Vertica 6.1.2 in AWS Cluster getting error when creating database in cluster - getLocalNodeInternal

I am doing a POC for a client who is running Vertica 6.1.2 in AWS

So I have 2 node cluster and I was able to install the software with cluster option with no problems..
When I started to create the database, the will get created on the first node but the 2nd node keep showing down and in the catalog directory under vertica.log I see following message which keeps repeating...

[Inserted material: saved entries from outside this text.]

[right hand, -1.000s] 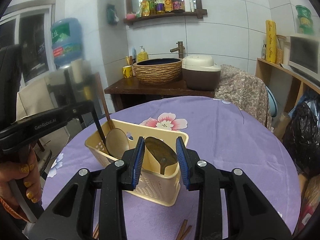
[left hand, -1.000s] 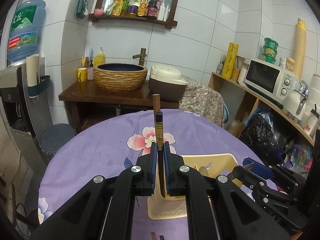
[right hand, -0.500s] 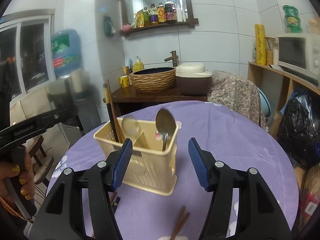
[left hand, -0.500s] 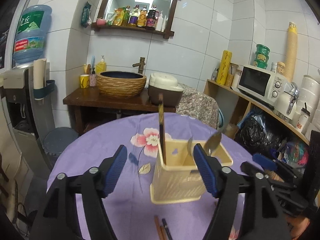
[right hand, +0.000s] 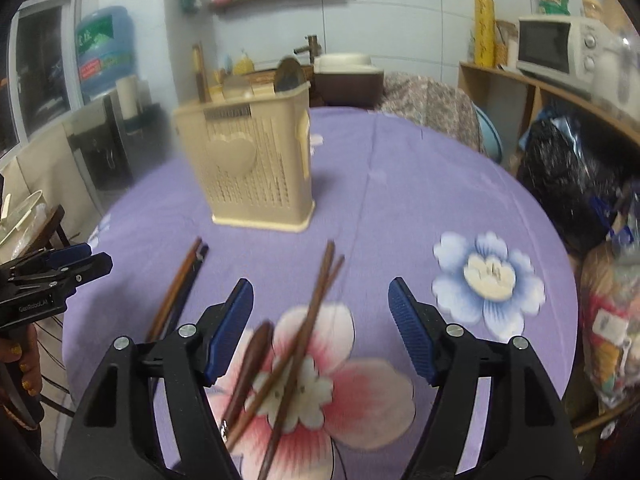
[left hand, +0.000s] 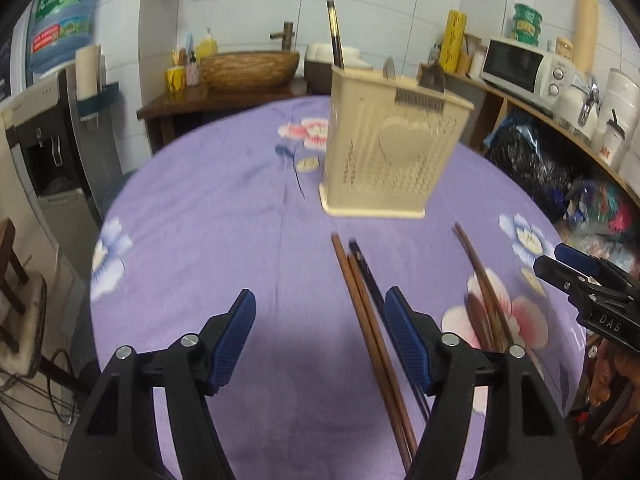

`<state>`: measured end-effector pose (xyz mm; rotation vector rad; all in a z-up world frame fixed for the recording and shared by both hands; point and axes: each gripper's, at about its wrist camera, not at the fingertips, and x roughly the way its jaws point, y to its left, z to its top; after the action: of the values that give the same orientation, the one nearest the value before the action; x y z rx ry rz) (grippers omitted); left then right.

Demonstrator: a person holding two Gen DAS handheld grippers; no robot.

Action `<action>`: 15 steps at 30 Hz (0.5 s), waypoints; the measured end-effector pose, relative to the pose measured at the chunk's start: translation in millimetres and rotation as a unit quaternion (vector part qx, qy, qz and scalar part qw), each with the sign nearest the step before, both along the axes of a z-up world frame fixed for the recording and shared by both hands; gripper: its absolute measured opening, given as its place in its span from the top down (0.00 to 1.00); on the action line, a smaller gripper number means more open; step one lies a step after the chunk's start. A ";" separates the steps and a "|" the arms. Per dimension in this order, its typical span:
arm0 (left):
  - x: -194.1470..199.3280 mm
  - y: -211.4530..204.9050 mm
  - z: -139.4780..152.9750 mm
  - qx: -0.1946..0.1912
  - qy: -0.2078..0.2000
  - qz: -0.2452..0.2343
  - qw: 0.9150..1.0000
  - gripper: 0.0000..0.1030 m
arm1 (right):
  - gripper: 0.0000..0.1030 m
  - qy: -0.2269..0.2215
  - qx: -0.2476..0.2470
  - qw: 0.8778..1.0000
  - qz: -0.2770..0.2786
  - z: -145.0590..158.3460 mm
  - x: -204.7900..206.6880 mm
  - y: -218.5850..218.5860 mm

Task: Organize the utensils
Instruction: 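Move both open grippers back over the remaining utensils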

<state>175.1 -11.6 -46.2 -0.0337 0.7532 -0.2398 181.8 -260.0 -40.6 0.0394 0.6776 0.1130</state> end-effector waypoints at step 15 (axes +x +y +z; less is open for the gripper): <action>-17.6 -24.6 -40.8 0.015 0.061 -0.030 0.998 0.57 | 0.32 0.029 0.013 0.999 0.006 -23.9 -21.4 7.6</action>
<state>157.5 -36.1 -86.9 0.0022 0.8808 -0.2850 160.4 -252.5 -64.5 0.0628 0.7344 0.1332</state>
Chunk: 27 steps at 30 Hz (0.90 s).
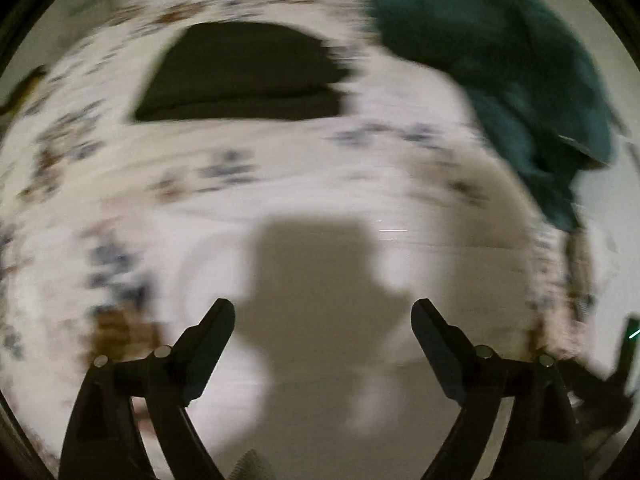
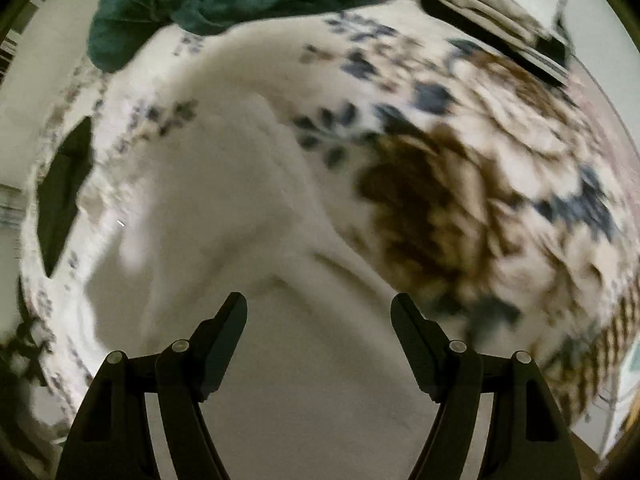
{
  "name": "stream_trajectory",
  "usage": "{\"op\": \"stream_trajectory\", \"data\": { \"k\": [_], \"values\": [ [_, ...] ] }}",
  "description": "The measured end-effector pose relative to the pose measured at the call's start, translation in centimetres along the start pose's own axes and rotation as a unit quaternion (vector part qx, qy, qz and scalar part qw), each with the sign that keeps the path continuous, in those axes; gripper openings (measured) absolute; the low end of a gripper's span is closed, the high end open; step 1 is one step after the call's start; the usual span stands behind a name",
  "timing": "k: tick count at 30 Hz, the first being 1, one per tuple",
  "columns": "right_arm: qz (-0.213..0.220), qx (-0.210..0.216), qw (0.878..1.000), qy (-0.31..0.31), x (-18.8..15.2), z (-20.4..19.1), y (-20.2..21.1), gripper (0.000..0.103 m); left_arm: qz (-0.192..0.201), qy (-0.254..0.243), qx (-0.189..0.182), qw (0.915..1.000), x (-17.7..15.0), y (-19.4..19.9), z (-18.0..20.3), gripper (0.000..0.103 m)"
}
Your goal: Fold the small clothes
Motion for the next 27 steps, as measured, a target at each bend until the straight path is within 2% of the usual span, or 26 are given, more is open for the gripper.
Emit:
{"op": "stream_trajectory", "data": {
  "k": [2, 5, 6, 7, 8, 9, 10, 12, 14, 16, 19, 22, 25, 27],
  "values": [
    [0.001, 0.013, 1.0, -0.001, 1.2, -1.8, -1.0, 0.076, -0.014, 0.031, 0.032, 0.9989, 0.0, -1.3, -4.1, 0.09],
    [-0.001, -0.002, 1.0, -0.001, 4.6, -2.7, -3.3, 0.076, -0.031, 0.062, 0.055, 0.9961, 0.1, -3.2, -8.1, 0.09],
    [-0.004, -0.026, 1.0, 0.002, 5.5, -2.8, -4.3, 0.066, -0.037, 0.071, 0.064, 0.9947, 0.1, -4.2, -9.1, 0.09],
    [-0.01, -0.054, 0.998, 0.005, 6.4, -3.1, -5.1, 0.045, -0.042, 0.075, 0.068, 0.9939, 0.2, -4.9, -9.7, 0.09],
    [-0.02, -0.074, 0.997, 0.009, 6.9, -3.0, -6.1, 0.039, -0.054, 0.078, 0.073, 0.9928, 0.4, -6.1, -10.1, 0.09],
    [-0.032, -0.081, 0.996, 0.011, 7.3, -2.9, -6.9, 0.039, -0.065, 0.079, 0.073, 0.9921, 0.4, -7.2, -10.3, 0.09],
    [-0.042, -0.08, 0.996, 0.012, 7.4, -2.7, -7.4, 0.039, -0.077, 0.079, 0.07, 0.9914, 0.4, -8.2, -10.5, 0.09],
    [-0.054, -0.064, 0.996, 0.017, 7.2, -2.6, -6.6, 0.039, -0.074, 0.08, 0.065, 0.9919, 0.1, -8.2, -10.1, 0.09],
    [-0.07, -0.046, 0.996, 0.025, 6.6, -2.1, -5.0, 0.042, -0.051, 0.047, 0.065, 0.9955, -0.4, -6.8, -8.2, 0.09],
    [-0.083, -0.031, 0.996, 0.032, 5.6, -1.2, -2.9, 0.059, -0.027, -0.005, 0.078, 0.9966, -1.9, -4.6, -5.0, 0.09],
    [-0.105, -0.026, 0.993, 0.056, 4.2, 0.6, 0.6, 0.064, -0.02, -0.054, 0.064, 0.9963, -5.8, -2.0, 0.5, 0.09],
    [-0.121, -0.041, 0.988, 0.09, 3.4, 2.7, 3.8, 0.064, -0.033, -0.075, 0.039, 0.9958, -9.9, -0.5, 5.9, 0.09],
    [-0.141, -0.045, 0.982, 0.117, 4.0, 5.6, 6.4, 0.064, -0.057, -0.111, 0.02, 0.992, -15.6, -0.3, 12.8, 0.09],
    [-0.15, -0.04, 0.977, 0.143, 4.7, 7.4, 8.1, 0.064, -0.088, -0.123, 0.011, 0.9884, -20.2, -1.1, 18.3, 0.09]
  ]
}}
Point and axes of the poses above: each gripper's, at about its wrist camera, not at the fingertips, and y roughly against the way its jaws point, z to its right, x to its top, the point moved 2 cm from there along -y, roughly the way its jaws point, and after that the axes turned 13 degrees about -z, right-handed, at the moved point
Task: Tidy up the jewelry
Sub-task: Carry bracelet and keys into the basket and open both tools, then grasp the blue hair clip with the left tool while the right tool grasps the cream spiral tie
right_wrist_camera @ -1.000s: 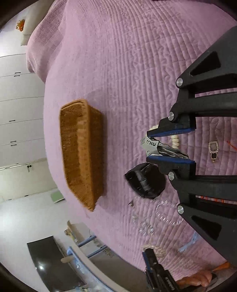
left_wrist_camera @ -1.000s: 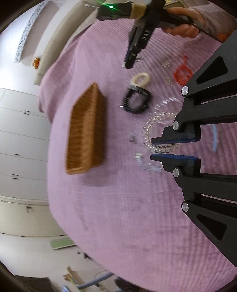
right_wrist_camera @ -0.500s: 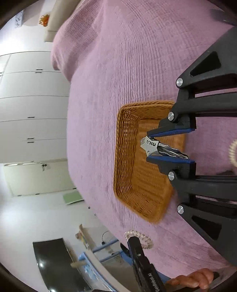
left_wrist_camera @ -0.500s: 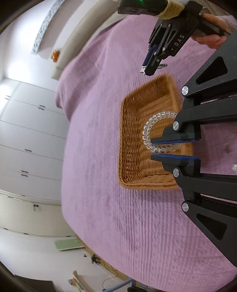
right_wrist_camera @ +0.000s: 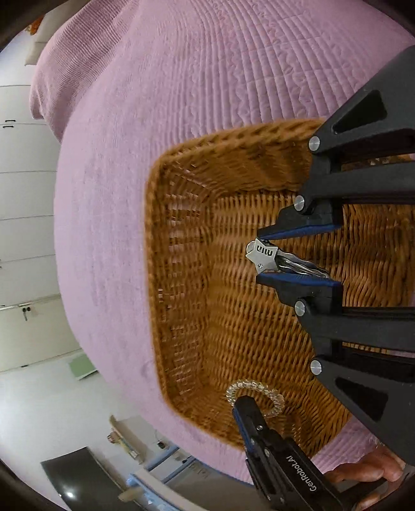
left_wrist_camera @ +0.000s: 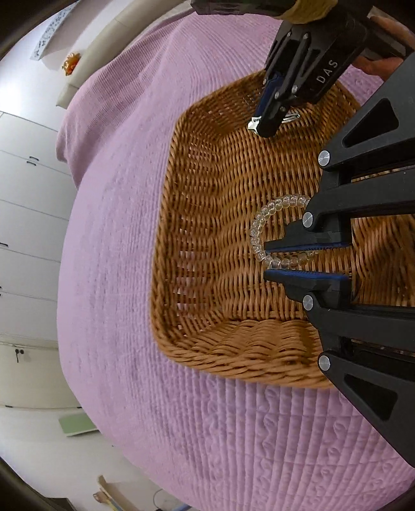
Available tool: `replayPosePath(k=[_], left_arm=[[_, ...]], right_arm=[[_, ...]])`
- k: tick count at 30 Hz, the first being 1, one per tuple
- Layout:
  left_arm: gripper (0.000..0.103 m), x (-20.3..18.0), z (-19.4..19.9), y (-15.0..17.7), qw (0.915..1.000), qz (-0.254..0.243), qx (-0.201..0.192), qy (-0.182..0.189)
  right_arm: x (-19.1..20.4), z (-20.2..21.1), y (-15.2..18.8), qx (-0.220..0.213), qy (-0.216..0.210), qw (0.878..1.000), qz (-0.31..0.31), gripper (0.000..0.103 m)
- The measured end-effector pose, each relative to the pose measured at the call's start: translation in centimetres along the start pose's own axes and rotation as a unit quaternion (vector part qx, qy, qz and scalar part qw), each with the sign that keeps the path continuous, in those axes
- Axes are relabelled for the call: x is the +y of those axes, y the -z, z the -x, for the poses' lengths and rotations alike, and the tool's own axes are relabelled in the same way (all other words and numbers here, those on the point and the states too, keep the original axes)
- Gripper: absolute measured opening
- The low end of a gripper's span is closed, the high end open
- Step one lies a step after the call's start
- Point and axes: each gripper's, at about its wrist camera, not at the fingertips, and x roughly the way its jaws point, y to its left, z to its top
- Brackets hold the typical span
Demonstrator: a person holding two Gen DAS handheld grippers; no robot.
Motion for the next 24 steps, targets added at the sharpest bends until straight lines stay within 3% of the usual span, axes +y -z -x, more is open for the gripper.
replayPosePath(k=[4,5,9,13,16,18,20,24], left_arm=[[0.012,-0.5,0.3,0.5,0.9999,-0.009,-0.007,0.007],[0.018,-0.6,0.6,0.6,0.9998,-0.010,-0.009,0.011],[0.044,0.0,2.8,1.1,0.9987,-0.009,-0.035,0.036],[0.050,0.5,7.7,2.3,0.9938,-0.003,-0.085,0.072],[0.065,0.8,12.8,4.0,0.9858,-0.010,-0.132,0.103],[0.069,1.0,16.3,5.2,0.9798,-0.018,-0.159,0.119],[0.079,1.4,19.5,7.0,0.9758,-0.018,-0.183,0.119],[0.081,2.5,24.9,11.1,0.9673,-0.021,-0.213,0.137]], right_arm=[[0.1,0.0,0.2,0.000,0.006,1.000,0.003,0.024],[0.1,0.3,0.3,-0.006,0.007,1.000,0.005,0.027],[0.1,2.6,0.5,-0.038,0.000,0.999,0.005,0.057],[0.5,6.1,1.4,-0.066,-0.013,0.998,0.012,0.057],[0.8,9.8,2.9,-0.087,-0.033,0.995,0.015,0.057],[0.8,12.6,4.4,-0.103,-0.041,0.994,0.016,0.057],[0.8,15.1,6.0,-0.117,-0.044,0.992,0.017,0.058],[0.5,19.3,9.5,-0.141,-0.050,0.989,0.012,0.065]])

nameless:0x641aeb0 [Catalog] <WARNING> Catalog::getLocalNodeInternal empty node name2014-09-10 16:40:48.001 nameless:0x641aeb0 [Catalog] <WARNING> Catalog::getLocalNodeInternal empty node name
2014-09-10 16:40:49.002 nameless:0x641aeb0 [Catalog] <WARNING> Catalog::getLocalNodeInternal empty node name
2014-09-10 16:40:49.004 Cluster Inviter:0x7fefe800f310 [Catalog] <WARNING> Catalog::getLocalNodeInternal empty node name
2014-09-10 16:40:49.004 Cluster Inviter:0x7fefe800f310 [Catalog] <WARNING> Catalog::getLocalNodeInternal empty node name
2014-09-10 16:40:50.001 nameless:0x641aeb0 [Catalog] <WARNING> Catalog::getLocalNodeInternal empty node name
2014-09-10 16:40:51.002 nameless:0x641aeb0 [Catalog] <WARNING> Catalog::getLocalNodeInternal empty node name
2014-09-10 16:40:51.006 Cluster Inviter:0x7fefe800e700 [Catalog] <WARNING> Catalog::getLocalNodeInternal empty node name
2014-09-10 16:40:51.006 Cluster Inviter:0x7fefe800e700 [Catalog] <WARNING> Catalog::getLocalNodeInternal empty node name
2014-09-10 16:40:52.002 nameless:0x641aeb0 [Catalog] <WARNING> Catalog::getLocalNodeInternal empty node name
2014-09-10 16:40:53.002 Cluster Inviter:0x7fefe800e700 [Catalog] <WARNING> Catalog::getLocalNodeInternal empty node name
2014-09-10 16:40:53.002 Cluster Inviter:0x7fefe800e700 [Catalog] <WARNING> Catalog::getLocalNodeInternal empty node name
2014-09-10 16:40:53.003 nameless:0x641aeb0 [Catalog] <WARNING> Catalog::getLocalNodeInternal empty node name
2014-09-10 16:40:54.000 Timer Service:0x6422050 [Util] <INFO> Task 'AnalyzeRowCount' enabled
2014-09-10 16:40:54.000 Timer Service:0x6422050 [Catalog] <WARNING> Catalog::getLocalNodeInternal empty node name
2014-09-10 16:40:54.000 Timer Service:0x6422050 [Util] <INFO> Task 'LicenseSizeAuditor' enabled
2014-09-10 16:40:54.001 nameless:0x641aeb0 [Catalog] <WARNING> Catalog::getLocalNodeInternal empty node name

Anyone has encountered this or have any clue...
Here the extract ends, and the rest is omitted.